International Center for Research and Research Training in Endocrine Disruption of Male Reproduction and Child Health (EDMaRC), Rigshospitalet, University of Copenhagen, Copenhagen, Denmark.
Endocr Connect. 2023 Feb 23;12(3). doi: 10.1530/EC-22-0275. Print 2023 Mar 1.

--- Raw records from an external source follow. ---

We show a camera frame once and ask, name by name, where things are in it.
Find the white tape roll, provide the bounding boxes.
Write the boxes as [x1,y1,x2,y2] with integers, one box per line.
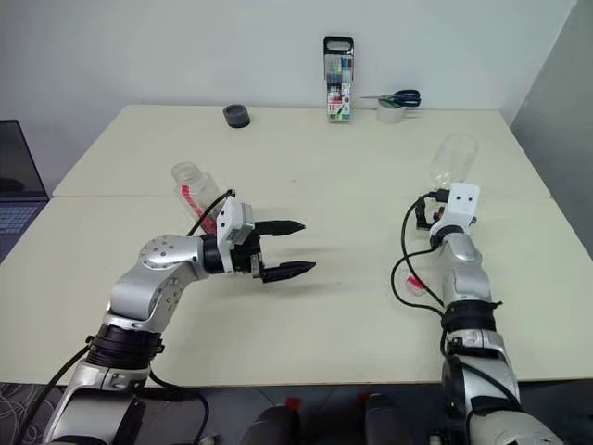
[374,98,406,125]

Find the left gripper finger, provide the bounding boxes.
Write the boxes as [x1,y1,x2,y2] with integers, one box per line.
[257,219,308,239]
[260,260,318,285]

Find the clear wine glass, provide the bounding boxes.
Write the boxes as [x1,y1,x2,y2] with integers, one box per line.
[427,133,480,195]

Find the dark rounded shape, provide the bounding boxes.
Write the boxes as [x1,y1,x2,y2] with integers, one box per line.
[239,396,303,445]
[358,393,421,445]

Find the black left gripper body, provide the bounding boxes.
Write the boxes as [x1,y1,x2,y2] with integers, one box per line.
[231,219,271,285]

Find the black tape roll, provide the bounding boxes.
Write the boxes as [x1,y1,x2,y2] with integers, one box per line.
[221,103,252,129]

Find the marker pen set box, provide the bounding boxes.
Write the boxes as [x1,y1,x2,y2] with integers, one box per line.
[322,35,356,124]

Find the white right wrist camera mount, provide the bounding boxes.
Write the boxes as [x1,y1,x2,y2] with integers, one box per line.
[427,182,482,234]

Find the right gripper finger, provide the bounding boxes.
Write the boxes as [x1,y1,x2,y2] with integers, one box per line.
[414,196,431,232]

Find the blue handled scissors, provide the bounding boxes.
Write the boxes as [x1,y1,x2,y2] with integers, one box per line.
[358,88,423,109]

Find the clear bottle with red label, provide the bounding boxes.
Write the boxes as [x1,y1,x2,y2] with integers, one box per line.
[170,161,229,235]

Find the white floor cables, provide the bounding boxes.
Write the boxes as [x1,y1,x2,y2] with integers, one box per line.
[0,381,66,445]

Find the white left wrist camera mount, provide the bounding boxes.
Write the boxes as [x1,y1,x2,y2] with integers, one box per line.
[214,196,257,274]

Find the dark grey laptop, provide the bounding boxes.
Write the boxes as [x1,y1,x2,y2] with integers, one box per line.
[0,119,50,266]

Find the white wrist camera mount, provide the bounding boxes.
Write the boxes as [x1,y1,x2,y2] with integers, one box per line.
[427,182,482,234]
[214,196,257,274]

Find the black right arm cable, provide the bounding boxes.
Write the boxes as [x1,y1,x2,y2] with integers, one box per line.
[390,186,454,317]

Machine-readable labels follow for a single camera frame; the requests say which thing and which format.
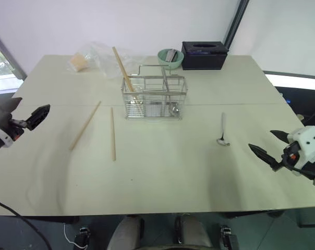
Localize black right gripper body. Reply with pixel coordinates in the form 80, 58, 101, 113
281, 143, 301, 169

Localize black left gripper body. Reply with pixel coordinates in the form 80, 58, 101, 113
0, 112, 26, 143

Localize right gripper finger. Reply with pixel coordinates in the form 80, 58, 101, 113
248, 143, 282, 172
270, 129, 291, 144

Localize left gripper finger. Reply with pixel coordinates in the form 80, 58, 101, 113
25, 104, 51, 131
4, 97, 23, 117

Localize wooden chopstick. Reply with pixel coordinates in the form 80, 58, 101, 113
112, 46, 143, 118
113, 46, 144, 118
110, 107, 117, 162
69, 101, 102, 151

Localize silver metal spoon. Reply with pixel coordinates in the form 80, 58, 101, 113
161, 67, 179, 118
216, 112, 231, 147

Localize tan sponge in bag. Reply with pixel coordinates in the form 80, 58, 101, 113
69, 52, 90, 72

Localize black block with silver cap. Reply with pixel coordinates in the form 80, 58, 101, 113
219, 224, 240, 250
73, 226, 92, 250

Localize clear plastic bag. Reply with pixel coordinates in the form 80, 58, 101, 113
67, 41, 149, 80

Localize grey rounded robot leg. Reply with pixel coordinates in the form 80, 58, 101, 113
174, 214, 213, 250
106, 215, 146, 250

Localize black tissue box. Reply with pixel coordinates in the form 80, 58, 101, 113
180, 40, 229, 71

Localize dark metal pillar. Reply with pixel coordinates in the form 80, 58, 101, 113
223, 0, 251, 51

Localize mint green bowl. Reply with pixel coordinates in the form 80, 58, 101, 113
157, 48, 185, 70

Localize grey items in bowl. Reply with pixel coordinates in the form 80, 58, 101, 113
164, 48, 179, 63

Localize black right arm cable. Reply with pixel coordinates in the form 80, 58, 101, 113
284, 159, 315, 181

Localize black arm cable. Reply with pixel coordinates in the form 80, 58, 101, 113
0, 196, 53, 250
284, 159, 315, 181

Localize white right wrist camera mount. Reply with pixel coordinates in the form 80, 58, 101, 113
287, 126, 315, 165

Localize grey window frame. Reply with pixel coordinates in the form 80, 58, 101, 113
0, 24, 28, 82

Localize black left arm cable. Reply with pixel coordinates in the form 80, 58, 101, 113
0, 196, 53, 250

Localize metal wire cutlery caddy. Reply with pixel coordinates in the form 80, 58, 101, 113
120, 64, 188, 123

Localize thin white cable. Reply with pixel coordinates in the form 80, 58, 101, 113
63, 223, 89, 248

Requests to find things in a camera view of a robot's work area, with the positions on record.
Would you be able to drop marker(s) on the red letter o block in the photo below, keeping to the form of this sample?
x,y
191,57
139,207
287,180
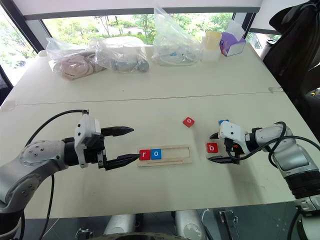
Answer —
x,y
188,122

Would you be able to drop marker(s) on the red letter r block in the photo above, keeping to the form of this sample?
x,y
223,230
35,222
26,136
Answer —
x,y
145,154

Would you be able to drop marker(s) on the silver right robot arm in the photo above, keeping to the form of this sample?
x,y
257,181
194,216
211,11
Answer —
x,y
291,155

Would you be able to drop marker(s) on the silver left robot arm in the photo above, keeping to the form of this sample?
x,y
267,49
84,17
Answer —
x,y
27,165

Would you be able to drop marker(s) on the white tumbler bottle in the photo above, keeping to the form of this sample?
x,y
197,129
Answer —
x,y
268,48

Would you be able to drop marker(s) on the purple tissue box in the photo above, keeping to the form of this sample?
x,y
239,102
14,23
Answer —
x,y
232,43

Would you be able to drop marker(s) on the clear tape patch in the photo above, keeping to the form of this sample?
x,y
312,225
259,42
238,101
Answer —
x,y
275,89

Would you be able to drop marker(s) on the tall clear plastic bag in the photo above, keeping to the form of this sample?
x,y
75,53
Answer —
x,y
172,42

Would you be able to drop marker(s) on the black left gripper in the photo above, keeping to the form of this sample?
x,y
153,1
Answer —
x,y
94,150

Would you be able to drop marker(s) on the white and yellow plastic container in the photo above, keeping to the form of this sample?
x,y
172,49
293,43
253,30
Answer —
x,y
212,46

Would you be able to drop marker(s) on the red letter b block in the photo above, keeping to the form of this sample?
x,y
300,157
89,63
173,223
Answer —
x,y
211,147

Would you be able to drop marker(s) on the blue letter o block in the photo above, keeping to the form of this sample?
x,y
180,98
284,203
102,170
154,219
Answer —
x,y
156,154

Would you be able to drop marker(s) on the wooden letter tray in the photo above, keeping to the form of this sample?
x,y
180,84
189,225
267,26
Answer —
x,y
176,157

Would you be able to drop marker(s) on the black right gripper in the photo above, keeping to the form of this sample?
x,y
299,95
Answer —
x,y
235,151

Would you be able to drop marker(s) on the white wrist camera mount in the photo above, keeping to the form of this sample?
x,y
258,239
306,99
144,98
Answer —
x,y
86,126
231,131

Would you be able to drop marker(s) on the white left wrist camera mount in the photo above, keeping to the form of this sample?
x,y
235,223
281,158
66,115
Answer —
x,y
86,126

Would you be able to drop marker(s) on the black hanging garment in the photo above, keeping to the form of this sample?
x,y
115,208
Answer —
x,y
295,42

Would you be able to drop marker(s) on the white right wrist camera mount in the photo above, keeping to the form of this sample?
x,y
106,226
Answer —
x,y
231,131

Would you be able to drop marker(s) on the plastic bag with pink cloth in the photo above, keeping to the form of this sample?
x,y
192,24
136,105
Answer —
x,y
72,65

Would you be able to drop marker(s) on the metal table bracket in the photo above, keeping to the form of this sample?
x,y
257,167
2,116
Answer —
x,y
228,223
82,233

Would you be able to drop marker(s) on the plastic bag with grey items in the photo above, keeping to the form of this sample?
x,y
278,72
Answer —
x,y
125,60

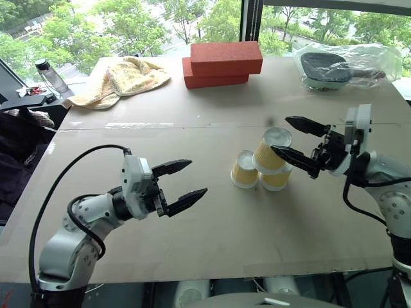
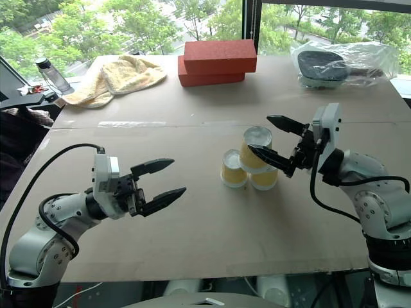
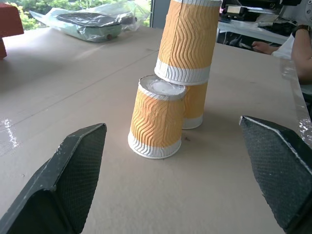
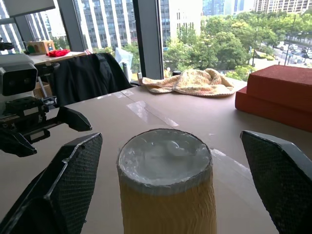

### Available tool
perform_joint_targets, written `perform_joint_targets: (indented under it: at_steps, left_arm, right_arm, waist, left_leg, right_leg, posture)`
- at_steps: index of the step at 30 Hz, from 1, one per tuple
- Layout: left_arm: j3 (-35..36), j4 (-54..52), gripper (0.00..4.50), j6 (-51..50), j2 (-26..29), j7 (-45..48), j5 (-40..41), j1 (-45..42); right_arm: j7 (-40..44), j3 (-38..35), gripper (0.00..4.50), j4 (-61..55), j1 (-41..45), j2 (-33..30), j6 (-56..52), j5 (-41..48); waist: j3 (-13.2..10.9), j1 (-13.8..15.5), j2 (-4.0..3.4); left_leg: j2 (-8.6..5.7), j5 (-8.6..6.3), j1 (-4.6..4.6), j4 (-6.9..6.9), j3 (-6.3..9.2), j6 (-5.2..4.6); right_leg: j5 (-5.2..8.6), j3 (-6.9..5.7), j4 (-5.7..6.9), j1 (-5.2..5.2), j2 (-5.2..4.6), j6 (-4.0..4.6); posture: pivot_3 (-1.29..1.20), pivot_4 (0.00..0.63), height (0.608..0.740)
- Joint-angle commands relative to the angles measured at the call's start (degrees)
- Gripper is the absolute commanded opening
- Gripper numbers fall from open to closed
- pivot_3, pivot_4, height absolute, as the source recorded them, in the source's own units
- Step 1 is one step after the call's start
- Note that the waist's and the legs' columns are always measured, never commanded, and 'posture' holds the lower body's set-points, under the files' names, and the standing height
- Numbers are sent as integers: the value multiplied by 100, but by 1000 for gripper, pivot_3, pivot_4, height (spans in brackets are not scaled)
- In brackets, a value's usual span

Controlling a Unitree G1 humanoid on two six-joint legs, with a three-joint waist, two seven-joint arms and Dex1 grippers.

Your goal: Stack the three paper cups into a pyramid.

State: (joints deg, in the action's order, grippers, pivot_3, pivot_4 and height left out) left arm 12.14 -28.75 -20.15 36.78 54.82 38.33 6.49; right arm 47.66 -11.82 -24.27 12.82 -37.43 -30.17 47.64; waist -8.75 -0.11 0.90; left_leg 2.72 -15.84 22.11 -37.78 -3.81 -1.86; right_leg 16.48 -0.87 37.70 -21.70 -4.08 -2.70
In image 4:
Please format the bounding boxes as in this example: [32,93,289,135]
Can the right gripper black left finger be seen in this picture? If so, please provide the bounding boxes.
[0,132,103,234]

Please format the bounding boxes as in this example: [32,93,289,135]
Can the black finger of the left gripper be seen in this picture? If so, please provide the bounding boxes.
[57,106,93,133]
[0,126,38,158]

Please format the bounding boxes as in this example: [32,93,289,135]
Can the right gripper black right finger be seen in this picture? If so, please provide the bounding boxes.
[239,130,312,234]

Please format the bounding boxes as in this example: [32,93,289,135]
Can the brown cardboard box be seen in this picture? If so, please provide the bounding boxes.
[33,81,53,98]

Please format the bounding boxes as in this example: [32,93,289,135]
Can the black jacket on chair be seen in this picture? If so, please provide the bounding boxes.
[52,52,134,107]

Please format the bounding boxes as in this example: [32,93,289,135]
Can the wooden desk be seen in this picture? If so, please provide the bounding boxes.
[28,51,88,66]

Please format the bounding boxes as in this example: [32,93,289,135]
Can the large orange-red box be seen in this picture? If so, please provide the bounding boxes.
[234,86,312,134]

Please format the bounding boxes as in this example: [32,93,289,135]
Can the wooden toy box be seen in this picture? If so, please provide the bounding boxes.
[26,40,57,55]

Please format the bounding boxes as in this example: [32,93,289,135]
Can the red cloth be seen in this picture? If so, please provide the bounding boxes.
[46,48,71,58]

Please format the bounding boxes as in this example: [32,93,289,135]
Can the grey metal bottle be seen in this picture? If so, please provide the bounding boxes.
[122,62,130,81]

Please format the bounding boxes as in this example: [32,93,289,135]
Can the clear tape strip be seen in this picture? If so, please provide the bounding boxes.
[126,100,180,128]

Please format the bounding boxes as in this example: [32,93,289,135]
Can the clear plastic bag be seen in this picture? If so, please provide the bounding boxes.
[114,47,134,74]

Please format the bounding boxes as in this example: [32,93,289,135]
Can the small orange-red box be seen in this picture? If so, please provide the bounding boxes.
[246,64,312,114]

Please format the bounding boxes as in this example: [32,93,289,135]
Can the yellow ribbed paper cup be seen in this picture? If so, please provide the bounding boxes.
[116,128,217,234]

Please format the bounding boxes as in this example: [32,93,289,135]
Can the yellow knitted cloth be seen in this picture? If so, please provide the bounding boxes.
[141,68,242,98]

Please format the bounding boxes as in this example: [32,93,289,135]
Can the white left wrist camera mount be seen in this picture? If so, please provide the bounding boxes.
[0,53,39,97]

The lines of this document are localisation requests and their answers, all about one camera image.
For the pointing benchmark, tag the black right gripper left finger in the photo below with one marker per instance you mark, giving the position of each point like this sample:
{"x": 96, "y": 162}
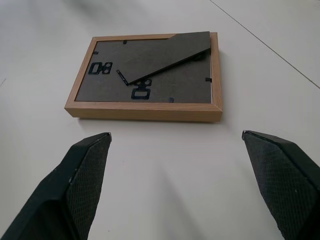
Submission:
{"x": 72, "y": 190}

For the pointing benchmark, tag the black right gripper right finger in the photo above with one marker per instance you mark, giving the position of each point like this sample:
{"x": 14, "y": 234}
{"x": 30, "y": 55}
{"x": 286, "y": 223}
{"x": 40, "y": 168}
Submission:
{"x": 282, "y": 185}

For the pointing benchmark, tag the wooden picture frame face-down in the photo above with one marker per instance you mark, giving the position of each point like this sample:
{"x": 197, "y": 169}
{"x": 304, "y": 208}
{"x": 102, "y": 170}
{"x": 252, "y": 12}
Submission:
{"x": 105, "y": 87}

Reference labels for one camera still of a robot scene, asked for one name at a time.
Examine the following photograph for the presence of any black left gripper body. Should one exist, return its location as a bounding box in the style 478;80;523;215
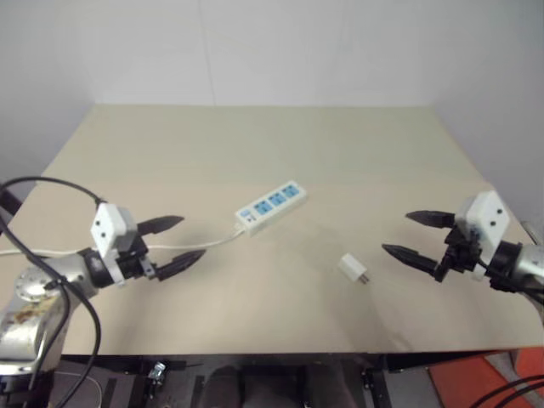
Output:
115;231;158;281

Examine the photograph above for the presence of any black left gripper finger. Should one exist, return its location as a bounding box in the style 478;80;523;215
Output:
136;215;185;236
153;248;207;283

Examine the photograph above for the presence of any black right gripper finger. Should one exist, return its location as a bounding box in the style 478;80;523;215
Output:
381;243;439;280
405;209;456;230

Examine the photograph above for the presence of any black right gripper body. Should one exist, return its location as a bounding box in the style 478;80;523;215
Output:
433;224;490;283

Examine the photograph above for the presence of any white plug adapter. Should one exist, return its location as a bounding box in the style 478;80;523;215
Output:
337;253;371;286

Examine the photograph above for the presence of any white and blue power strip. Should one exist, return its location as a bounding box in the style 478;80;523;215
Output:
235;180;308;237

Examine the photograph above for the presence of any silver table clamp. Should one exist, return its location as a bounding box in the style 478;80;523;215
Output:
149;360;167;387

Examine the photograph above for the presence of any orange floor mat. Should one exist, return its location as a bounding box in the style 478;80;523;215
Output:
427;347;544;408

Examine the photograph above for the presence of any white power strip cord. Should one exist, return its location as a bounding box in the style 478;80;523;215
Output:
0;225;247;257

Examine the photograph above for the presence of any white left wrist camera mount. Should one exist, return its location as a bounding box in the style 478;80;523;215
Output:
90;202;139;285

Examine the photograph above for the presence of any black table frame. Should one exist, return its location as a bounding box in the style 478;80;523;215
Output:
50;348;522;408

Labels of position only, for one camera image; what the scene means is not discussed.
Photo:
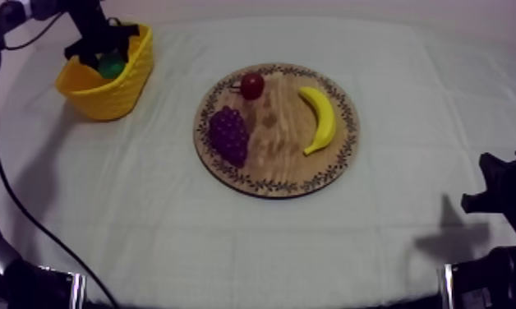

The ratio between luteinizing hormone (LH) and follicle-stimulating hormone (FSH) has previously been described as an excellent marker of sex in healthy infants. However, LH/FSH remains not fully described in patients with differences of sex development (DSD). The aim was therefore to describe LH/FSH in infants with DSD. This was a retrospective study of DSD patients, all aged 0-1.2 years. In total, 87 infants with DSD and at least one serum sample per infant were included. Longitudinal samples from single patients were included whenever possible. Serum LH/FSH ratios in these patients were plotted against recently published age-related and sex-dimorphic cutoffs. Overall, LH/FSH sometimes corresponded to assigned sex without any obvious pattern in terms of diagnoses. LH/FSH corresponded to the biological sex in all patients with Turner or Klinefelter syndrome. In patients with 46,XX or 46,XY DSD (except congenital adrenal hyperplasia (CAH)), the ratios did not correspond to the assigned sex in all cases and were interchangeably within the male and female range. In patients with CAH, the ratio corresponded to biological sex (based on sex chromosomes) in some cases but also ranged across the cutoffs. In the 15 patients with 45,X/46,XY mosaicism, the LH/FSH ratios corresponded to the assigned sex in all cases (12 were raised as males, 3 as females) and at all time points in cases with multiple sampling. While this study describes LH/FSH in infants with DSD, the exact clinical role of the ratio in the management of these patients remains to be further elucidated.
促黄体生成素(LH)与促卵泡生成素(FSH)的比值先前已被描述为健康婴儿性别的优良标志物。然而,在性发育差异(DSD)患者中,LH/FSH仍未得到充分描述。因此,本研究旨在描述DSD婴儿的LH/FSH情况。这是一项对DSD患者的回顾性研究,所有患者年龄均在0至1.2岁之间。总共纳入了87例DSD婴儿,且每个婴儿至少有一份血清样本。尽可能纳入了单例患者的纵向样本。将这些患者的血清LH/FSH比值与最近公布的年龄相关和性别二态性临界值进行对比。总体而言,LH/FSH有时与指定性别相符,但在诊断方面没有明显模式。在所有特纳综合征或克氏综合征患者中,LH/FSH与生物学性别相符。在46,XX或46,XY DSD患者(先天性肾上腺皮质增生症(CAH)除外)中,该比值并非在所有情况下都与指定性别相符,且在男性和女性范围内相互交错。在CAH患者中,该比值在某些情况下与生物学性别(基于性染色体)相符,但也跨越了临界值范围。在15例45,X/46,XY嵌合体患者中,LH/FSH比值在所有情况下(12例作为男性升高,3例作为女性升高)以及多次采样情况下的所有时间点均与指定性别相符。虽然本研究描述了DSD婴儿的LH/FSH情况,但该比值在这些患者管理中的确切临床作用仍有待进一步阐明。